PROBLEM DETAILS. Give back exactly the lines of the data below, starting with the line that has "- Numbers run" and going on through the line that has "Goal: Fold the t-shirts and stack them".

MATERIAL TO PROCESS.
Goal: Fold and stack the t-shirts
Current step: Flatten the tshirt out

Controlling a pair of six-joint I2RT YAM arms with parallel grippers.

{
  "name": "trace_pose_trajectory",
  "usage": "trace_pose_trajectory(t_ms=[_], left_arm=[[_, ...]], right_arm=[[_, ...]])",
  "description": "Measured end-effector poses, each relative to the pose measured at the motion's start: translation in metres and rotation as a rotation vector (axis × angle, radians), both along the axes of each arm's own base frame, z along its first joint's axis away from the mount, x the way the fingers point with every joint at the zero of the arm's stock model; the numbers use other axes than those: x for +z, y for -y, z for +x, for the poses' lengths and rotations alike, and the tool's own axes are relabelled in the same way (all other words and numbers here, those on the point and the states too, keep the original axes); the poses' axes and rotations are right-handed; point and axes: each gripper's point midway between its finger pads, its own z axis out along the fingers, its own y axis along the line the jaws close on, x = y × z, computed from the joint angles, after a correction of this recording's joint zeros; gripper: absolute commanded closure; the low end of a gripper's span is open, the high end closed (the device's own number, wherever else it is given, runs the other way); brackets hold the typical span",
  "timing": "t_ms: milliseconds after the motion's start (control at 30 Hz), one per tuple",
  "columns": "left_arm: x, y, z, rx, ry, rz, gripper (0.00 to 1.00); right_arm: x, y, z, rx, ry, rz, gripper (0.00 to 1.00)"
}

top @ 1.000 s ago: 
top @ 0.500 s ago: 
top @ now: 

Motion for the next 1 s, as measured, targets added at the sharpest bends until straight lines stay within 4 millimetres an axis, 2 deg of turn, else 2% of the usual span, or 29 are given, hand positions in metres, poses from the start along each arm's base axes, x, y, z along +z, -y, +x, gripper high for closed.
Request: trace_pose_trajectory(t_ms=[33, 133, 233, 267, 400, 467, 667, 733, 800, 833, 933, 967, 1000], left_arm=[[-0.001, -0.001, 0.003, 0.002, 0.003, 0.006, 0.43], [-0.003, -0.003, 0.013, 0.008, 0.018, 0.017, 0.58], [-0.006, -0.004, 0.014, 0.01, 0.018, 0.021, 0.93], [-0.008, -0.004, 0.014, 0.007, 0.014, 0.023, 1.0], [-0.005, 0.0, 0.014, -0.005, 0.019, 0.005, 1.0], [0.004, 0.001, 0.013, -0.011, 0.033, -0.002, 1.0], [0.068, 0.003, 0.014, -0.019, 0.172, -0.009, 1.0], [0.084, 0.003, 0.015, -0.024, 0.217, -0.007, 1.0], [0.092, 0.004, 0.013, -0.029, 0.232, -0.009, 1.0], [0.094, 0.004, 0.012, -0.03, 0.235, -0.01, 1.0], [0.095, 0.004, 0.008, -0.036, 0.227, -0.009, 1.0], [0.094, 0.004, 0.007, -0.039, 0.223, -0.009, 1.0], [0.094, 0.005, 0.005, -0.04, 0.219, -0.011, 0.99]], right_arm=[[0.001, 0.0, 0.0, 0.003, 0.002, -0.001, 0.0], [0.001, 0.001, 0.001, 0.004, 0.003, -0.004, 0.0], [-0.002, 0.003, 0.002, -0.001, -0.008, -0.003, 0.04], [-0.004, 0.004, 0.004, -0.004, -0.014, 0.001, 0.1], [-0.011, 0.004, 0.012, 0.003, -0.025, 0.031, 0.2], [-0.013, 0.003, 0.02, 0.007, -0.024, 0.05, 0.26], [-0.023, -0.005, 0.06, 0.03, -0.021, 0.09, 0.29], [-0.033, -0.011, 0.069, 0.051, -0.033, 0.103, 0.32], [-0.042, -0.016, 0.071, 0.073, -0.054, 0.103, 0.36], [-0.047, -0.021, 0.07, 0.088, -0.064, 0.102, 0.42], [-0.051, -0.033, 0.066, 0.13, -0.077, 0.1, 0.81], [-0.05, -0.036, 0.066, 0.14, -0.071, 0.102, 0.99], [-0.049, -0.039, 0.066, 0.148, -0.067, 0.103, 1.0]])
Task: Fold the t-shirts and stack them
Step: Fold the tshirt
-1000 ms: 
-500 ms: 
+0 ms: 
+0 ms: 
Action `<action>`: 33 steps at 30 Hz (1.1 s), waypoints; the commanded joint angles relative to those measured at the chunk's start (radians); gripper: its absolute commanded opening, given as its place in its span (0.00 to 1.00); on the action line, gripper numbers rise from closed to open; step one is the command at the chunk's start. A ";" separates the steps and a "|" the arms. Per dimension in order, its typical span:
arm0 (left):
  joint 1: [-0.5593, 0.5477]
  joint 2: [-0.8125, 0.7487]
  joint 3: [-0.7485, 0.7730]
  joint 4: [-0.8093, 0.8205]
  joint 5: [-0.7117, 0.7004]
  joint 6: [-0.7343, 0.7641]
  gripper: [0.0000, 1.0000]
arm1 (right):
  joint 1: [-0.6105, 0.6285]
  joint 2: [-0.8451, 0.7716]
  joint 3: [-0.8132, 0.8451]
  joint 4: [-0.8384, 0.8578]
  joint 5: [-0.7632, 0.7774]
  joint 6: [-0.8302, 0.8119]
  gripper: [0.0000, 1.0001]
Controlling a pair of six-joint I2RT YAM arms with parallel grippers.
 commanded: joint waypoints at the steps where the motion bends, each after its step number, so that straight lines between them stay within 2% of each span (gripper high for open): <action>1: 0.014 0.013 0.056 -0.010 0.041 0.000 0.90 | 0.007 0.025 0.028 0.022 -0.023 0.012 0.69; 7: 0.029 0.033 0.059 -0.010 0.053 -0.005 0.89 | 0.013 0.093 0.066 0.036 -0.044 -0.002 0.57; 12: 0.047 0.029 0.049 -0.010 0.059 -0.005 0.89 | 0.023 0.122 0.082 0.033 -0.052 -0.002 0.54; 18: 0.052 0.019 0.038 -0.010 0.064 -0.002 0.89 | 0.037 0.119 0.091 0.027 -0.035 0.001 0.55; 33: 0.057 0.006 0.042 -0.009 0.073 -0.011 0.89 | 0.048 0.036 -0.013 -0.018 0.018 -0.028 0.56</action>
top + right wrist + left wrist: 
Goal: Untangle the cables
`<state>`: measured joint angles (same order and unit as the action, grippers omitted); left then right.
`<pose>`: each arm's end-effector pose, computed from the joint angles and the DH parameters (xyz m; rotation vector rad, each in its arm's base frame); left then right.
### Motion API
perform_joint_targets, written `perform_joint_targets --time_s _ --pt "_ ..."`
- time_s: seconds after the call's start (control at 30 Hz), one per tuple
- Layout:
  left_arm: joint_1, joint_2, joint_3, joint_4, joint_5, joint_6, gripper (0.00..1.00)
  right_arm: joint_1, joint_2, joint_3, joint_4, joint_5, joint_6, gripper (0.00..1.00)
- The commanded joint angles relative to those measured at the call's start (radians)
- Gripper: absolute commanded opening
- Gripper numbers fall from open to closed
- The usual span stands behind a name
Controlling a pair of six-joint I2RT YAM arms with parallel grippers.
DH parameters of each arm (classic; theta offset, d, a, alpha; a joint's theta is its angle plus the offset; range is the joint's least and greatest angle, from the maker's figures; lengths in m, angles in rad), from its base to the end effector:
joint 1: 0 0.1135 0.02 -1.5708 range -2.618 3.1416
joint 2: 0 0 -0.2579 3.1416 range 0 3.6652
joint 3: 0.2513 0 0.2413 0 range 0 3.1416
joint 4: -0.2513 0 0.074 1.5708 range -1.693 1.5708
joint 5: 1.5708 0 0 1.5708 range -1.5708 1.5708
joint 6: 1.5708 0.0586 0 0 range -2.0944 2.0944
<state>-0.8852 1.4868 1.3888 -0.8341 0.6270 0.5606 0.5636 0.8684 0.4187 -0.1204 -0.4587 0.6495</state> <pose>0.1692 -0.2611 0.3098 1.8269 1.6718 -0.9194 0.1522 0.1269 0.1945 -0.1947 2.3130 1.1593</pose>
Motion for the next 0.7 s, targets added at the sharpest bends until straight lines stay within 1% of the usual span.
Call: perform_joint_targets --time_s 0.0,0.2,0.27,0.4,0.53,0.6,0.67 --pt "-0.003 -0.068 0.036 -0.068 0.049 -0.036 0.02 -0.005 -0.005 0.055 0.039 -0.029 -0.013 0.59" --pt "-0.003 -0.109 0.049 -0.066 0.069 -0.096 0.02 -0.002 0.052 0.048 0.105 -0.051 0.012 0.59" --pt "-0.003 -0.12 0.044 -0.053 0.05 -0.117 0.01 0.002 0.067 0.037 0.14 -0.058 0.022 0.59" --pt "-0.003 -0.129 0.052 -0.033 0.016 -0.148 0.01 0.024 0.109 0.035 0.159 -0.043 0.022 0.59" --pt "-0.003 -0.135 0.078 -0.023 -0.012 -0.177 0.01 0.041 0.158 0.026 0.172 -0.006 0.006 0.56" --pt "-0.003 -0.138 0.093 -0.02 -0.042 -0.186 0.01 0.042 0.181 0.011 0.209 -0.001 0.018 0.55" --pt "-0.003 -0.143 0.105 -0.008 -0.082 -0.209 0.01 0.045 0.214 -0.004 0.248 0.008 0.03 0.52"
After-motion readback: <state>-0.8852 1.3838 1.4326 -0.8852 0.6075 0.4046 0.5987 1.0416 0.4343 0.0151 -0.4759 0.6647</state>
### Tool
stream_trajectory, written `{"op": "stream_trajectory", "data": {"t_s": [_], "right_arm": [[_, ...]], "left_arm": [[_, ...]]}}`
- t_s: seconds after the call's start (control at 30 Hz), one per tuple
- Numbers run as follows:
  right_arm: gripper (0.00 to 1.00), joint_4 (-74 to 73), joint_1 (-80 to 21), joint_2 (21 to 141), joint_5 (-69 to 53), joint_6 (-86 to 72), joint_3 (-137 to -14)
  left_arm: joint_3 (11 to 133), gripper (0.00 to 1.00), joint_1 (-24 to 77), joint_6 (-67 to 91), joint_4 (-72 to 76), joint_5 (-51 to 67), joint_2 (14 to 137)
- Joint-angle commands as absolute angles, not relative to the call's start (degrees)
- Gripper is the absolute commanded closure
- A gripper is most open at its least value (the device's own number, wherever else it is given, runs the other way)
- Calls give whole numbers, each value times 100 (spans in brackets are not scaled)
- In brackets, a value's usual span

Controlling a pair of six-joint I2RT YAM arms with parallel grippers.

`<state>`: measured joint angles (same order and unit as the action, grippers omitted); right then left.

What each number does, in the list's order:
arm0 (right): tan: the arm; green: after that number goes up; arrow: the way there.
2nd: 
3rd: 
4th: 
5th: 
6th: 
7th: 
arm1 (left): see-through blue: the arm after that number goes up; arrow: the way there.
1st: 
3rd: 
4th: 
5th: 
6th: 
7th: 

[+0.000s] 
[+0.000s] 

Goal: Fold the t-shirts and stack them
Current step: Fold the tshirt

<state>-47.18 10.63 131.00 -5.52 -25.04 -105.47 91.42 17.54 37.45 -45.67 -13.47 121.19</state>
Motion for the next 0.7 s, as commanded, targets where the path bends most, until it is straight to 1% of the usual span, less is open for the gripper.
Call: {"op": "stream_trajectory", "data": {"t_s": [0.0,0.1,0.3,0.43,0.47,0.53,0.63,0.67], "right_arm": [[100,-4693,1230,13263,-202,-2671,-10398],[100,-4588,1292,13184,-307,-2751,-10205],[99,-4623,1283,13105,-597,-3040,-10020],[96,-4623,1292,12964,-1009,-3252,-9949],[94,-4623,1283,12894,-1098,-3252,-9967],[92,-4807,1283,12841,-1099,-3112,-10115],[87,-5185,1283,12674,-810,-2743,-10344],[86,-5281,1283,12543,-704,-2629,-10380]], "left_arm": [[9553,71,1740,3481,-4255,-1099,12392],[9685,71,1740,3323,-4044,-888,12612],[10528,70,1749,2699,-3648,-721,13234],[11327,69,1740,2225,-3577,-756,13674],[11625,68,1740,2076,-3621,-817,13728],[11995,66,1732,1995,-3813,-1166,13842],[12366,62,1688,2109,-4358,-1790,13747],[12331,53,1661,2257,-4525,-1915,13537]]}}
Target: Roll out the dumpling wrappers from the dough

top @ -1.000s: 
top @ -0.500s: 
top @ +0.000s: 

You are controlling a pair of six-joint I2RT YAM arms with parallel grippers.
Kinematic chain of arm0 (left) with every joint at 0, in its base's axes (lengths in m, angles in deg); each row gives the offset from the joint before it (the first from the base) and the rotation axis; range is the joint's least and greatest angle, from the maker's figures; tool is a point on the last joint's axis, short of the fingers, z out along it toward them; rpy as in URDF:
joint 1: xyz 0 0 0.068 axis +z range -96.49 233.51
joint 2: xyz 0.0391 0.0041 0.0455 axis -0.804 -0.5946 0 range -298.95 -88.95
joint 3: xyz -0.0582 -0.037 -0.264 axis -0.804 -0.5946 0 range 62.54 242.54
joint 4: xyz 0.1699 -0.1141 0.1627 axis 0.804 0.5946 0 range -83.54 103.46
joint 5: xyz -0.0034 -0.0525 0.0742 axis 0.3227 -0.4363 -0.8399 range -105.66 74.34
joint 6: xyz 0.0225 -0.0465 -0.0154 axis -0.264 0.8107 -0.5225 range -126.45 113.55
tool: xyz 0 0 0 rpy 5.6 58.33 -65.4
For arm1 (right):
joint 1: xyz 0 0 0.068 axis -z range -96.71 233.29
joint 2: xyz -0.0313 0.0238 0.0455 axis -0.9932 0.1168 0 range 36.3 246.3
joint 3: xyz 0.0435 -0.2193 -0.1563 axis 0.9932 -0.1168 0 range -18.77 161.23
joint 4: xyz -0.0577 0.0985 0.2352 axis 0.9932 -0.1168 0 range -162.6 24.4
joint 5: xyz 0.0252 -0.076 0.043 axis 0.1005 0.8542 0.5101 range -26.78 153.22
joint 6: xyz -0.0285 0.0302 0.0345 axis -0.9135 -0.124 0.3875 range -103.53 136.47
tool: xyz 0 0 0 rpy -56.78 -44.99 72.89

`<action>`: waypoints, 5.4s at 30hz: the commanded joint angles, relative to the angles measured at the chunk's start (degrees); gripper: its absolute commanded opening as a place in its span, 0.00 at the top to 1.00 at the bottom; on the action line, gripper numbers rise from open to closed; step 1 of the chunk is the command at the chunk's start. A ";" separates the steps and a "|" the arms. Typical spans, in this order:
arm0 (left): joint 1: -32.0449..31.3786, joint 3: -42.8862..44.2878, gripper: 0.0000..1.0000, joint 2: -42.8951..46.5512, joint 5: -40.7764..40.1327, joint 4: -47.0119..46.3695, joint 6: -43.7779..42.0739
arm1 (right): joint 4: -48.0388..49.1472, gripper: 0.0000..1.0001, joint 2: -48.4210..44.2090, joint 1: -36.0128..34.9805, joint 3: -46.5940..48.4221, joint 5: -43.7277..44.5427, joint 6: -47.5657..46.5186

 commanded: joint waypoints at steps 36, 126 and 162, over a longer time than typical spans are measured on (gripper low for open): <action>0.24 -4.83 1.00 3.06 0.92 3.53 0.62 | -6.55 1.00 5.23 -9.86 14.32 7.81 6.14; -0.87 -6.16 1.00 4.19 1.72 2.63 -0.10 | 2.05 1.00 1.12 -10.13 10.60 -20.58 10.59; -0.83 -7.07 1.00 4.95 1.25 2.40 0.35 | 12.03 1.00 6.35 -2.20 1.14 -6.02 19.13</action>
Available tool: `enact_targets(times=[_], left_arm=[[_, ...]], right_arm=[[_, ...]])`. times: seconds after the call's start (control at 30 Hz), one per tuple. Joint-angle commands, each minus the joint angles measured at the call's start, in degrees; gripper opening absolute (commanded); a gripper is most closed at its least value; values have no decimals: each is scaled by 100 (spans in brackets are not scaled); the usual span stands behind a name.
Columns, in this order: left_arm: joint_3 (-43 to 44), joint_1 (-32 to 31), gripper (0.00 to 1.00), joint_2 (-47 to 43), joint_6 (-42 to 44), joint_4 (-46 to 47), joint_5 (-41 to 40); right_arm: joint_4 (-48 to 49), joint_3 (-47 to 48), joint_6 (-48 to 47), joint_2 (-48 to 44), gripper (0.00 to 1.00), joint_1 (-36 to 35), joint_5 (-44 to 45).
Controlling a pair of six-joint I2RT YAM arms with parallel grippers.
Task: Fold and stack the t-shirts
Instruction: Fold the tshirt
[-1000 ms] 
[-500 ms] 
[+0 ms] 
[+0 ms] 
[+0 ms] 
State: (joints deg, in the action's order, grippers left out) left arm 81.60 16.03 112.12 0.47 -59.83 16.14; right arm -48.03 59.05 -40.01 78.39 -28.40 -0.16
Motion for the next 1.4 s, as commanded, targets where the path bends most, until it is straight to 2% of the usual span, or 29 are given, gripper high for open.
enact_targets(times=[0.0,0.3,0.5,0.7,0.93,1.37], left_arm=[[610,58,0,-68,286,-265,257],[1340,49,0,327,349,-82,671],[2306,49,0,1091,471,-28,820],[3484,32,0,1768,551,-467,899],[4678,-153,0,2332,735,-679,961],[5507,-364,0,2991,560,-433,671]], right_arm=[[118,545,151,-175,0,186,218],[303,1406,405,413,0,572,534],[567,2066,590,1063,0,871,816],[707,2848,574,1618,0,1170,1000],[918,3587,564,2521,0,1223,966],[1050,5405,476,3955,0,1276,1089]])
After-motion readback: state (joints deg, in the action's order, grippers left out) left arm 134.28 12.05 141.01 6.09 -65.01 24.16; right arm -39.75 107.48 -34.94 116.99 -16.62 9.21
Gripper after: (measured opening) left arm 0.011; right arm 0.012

SOLUTION FOR THIS EXERCISE.
- Numbers run as follows:
  right_arm: gripper (0.00 to 1.00), joint_4 (-74 to 73), joint_1 (-80 to 21), joint_2 (21 to 141), joint_5 (-69 to 53), joint_6 (-86 to 72), joint_3 (-137 to -14)
  left_arm: joint_3 (11 to 133), gripper (0.00 to 1.00), joint_1 (-24 to 77), joint_6 (-67 to 91), joint_4 (-72 to 76), joint_5 (-51 to 67), joint_2 (14 to 137)
- Joint-angle commands as absolute angles, not relative to the call's start (degrees)
- Gripper is the absolute commanded closure
- A gripper is most open at its least value (the device's own number, wherever else it is given, runs the other way)
- Calls give whole numbers, each value times 100 (spans in brackets are not scaled)
- In brackets, a value's usual span

Controlling a pair of six-joint I2RT YAM arms with parallel grippers.

`<state>`: measured joint angles (same order and unit as the action, grippers omitted); right then left.

What each number does, in the list's order:
arm0 (right): tan: the arm; green: after that number goes up; arrow: the way there.
2nd: 
3rd: 
4th: 
5th: 
6th: 
7th: 
arm1 (left): see-through blue: the arm after that number goes up; arrow: the way there.
1st: 
3rd: 
4th: 
5th: 
6th: 
7th: 

[+0.000s] 
[+0.000s] 

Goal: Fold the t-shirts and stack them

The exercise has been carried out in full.